In 2006, the Yankees thought enough of McAllister to take him in the third round of the draft, but his stock obviously fell precipitously, because General Manager Chris Antonetti was able to make him an Indian in 2010 for the bargain basement price of Austin Kearns.
McAllister’s 3-3 record is not an accurate indicator of how well he has pitched, but his 2.63 ERA is. He manhandled the Athletics Tuesday night, throwing 7⅔ shutout innings, giving up five hits and one walk.
One of the weapons he employed is new.
“We talked to him all spring about throwing a splitter,” manager Terry Francona said Wednesday. “We felt like he has the perfect arm slot to do it, and he was scuffling with his breaking ball. He tried the splitter in the bullpen and fell in love with it.”
Falling in love with a pitch can be dangerous. Some pitchers will throw the same pitch continuously until they are back in the dugout wondering how they gave up 14 runs in three innings.
“We reminded Zach not to become Bruce Sutter,” Francona said. “A lot of you probably don’t know who he is. But we don’t want Zach to become a soft-throwing right-hander.”
Sutter, who pitched in the 1970s and ’80s, was among the first, if not the first, pitcher to throw a split finger fastball. He threw it almost to the exclusion of every other kind of pitch, but Sutter was a hall of fame reliever, so he is the exception to the rule.
McAllister unveiled his splitter on April 24 against the White Sox at U.S. Cellular Field.

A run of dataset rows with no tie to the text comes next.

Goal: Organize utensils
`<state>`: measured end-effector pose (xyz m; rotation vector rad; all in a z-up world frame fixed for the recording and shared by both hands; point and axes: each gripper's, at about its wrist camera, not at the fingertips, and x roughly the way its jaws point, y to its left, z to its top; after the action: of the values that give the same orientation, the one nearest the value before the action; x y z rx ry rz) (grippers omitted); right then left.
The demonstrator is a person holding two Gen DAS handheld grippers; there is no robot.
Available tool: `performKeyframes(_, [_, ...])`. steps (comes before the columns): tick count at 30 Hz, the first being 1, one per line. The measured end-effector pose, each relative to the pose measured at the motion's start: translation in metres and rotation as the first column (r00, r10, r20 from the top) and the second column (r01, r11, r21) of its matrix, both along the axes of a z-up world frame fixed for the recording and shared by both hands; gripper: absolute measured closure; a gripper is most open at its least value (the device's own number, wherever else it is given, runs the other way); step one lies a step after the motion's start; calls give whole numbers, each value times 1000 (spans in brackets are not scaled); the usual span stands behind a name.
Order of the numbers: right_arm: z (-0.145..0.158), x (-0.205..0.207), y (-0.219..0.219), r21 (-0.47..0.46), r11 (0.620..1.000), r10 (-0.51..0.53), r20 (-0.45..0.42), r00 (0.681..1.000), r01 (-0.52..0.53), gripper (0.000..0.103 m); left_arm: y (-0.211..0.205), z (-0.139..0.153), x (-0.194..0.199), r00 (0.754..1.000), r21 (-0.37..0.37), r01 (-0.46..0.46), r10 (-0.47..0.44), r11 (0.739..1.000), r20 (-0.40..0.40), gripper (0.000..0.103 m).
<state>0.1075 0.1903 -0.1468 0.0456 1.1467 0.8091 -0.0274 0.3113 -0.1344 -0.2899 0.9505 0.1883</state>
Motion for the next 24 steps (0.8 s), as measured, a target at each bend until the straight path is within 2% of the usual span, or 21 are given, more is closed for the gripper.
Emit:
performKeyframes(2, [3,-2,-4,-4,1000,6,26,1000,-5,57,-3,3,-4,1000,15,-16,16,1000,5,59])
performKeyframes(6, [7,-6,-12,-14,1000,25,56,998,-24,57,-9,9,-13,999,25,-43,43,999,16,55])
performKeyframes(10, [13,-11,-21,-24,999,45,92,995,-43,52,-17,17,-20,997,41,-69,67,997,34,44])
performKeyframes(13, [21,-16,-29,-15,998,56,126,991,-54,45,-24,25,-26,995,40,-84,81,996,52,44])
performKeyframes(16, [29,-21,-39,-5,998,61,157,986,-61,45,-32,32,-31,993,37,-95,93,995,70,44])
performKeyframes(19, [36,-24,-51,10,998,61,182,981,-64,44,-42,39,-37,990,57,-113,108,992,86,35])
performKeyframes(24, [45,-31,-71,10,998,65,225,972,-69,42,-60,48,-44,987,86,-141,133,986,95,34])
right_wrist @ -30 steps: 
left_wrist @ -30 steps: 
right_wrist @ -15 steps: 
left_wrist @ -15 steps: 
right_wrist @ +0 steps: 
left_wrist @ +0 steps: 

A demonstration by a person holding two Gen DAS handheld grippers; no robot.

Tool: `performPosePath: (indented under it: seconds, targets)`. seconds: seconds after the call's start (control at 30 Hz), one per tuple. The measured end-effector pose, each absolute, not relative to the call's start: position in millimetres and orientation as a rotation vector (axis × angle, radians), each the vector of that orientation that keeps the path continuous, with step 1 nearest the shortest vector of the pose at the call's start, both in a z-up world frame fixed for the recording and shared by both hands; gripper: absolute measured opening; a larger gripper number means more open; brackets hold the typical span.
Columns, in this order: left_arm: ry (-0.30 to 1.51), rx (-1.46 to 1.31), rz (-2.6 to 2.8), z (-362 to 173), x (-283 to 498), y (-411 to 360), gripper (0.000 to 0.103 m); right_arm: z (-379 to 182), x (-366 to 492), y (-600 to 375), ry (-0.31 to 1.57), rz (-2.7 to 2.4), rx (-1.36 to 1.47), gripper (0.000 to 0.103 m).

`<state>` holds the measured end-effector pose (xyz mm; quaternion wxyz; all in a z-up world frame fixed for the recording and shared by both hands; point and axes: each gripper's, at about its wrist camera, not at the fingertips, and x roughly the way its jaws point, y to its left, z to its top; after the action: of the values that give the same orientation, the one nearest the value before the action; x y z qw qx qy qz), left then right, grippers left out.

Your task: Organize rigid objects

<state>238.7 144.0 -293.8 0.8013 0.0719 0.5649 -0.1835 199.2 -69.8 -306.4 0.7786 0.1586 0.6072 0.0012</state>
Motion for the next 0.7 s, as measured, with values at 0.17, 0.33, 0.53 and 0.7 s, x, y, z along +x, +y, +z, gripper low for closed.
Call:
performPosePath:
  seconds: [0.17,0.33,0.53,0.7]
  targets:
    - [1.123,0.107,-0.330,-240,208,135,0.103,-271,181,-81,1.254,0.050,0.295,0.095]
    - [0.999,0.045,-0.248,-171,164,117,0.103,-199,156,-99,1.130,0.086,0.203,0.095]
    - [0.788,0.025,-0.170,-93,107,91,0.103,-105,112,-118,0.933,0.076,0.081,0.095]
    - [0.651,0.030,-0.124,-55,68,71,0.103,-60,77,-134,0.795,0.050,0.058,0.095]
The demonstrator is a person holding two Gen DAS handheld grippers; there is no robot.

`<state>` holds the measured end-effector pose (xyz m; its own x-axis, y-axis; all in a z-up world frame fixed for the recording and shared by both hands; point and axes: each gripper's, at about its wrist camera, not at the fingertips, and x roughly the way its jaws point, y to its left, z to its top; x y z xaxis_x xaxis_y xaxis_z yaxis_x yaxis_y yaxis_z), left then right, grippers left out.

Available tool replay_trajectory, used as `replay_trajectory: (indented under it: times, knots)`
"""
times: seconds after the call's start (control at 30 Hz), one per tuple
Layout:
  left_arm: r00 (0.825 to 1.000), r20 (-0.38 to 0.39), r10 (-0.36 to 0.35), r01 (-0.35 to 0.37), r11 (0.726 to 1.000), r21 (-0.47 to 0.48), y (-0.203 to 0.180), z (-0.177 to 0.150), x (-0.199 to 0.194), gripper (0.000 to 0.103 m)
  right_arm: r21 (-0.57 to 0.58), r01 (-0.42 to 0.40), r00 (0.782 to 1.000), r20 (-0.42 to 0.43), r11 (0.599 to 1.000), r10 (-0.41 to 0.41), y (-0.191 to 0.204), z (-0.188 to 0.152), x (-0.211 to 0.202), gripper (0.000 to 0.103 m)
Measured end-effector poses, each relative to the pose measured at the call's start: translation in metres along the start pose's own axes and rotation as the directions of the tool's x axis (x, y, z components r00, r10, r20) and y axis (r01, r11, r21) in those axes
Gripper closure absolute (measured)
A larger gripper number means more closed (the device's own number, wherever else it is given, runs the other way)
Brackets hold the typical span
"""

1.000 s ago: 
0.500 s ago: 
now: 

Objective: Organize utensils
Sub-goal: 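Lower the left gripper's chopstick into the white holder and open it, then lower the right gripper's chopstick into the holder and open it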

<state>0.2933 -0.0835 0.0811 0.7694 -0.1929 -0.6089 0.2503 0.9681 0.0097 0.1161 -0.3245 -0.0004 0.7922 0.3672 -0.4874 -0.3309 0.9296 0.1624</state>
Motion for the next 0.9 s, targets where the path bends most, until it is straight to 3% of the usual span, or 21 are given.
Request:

“[Alejandro] De Aza was the leadoff hitter, and on the second pitch, McAllister threw a splitter,” Francona said. “He’s a confident kid.”
Francona repeatedly has talked about McAllister being a quick study.
“He’s learning things so fast,” the manager said. “Even when you say something in passing, he’ll take it into the game.”
McAllister did just enough in four big-league starts at the end of 2011 to get a longer look the following spring training. He was called up from Triple-A early in May and started four times before being optioned back to Columbus.
When he arrived again in late June, he was ready and never looked back, performing with surprising consistency.
“I think I just got more confidence last year,” McAllister said. “I knew what I could do. I grew up around baseball. I know how it’s supposed to look.”
McAllister’s father Steve is a scout for the Diamondbacks.